Print, in exact form, the lines below from the one containing "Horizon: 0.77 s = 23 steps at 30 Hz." through the one containing "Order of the", and omit all others.

**SUPPLIED DATA**:
────

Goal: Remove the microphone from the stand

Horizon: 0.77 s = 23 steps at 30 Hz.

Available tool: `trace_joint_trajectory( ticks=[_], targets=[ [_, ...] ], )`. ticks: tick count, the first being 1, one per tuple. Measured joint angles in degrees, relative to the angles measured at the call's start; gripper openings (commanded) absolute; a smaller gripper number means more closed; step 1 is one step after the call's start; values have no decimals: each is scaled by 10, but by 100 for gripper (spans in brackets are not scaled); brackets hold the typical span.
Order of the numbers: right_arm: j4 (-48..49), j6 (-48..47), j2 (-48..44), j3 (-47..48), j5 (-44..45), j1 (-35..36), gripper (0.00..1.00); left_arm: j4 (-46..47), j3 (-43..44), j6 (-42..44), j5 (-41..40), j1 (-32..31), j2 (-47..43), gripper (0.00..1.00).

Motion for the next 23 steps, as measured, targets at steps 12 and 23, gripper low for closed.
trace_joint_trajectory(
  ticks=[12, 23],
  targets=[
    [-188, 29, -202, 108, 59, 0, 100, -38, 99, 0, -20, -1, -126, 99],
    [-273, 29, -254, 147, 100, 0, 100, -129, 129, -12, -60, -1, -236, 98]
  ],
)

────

**EXERCISE RESPONSE**:
Horizon: 0.77 s = 23 steps at 30 Hz.

Available tool: `trace_joint_trajectory( ticks=[_], targets=[ [_, ...] ], )`. ticks: tick count, the first being 1, one per tuple. Measured joint angles in degrees, relative to the angles measured at the call's start; gripper openings (commanded) absolute; a smaller gripper number means more closed; step 1 is one step after the call's start; values have no decimals: each is scaled by 10, but by 100 for gripper (spans in brackets are not scaled); brackets hold the typical span.
Order of the numbers: right_arm: j4 (-48..49), j6 (-48..47), j2 (-48..44), j3 (-47..48), j5 (-44..45), j1 (-35..36), gripper (0.00..1.00); left_arm: j4 (-46..47), j3 (-43..44), j6 (-42..44), j5 (-41..40), j1 (-32..31), j2 (-47..43), gripper (0.00..1.00).

No additional work is needed on this exercise.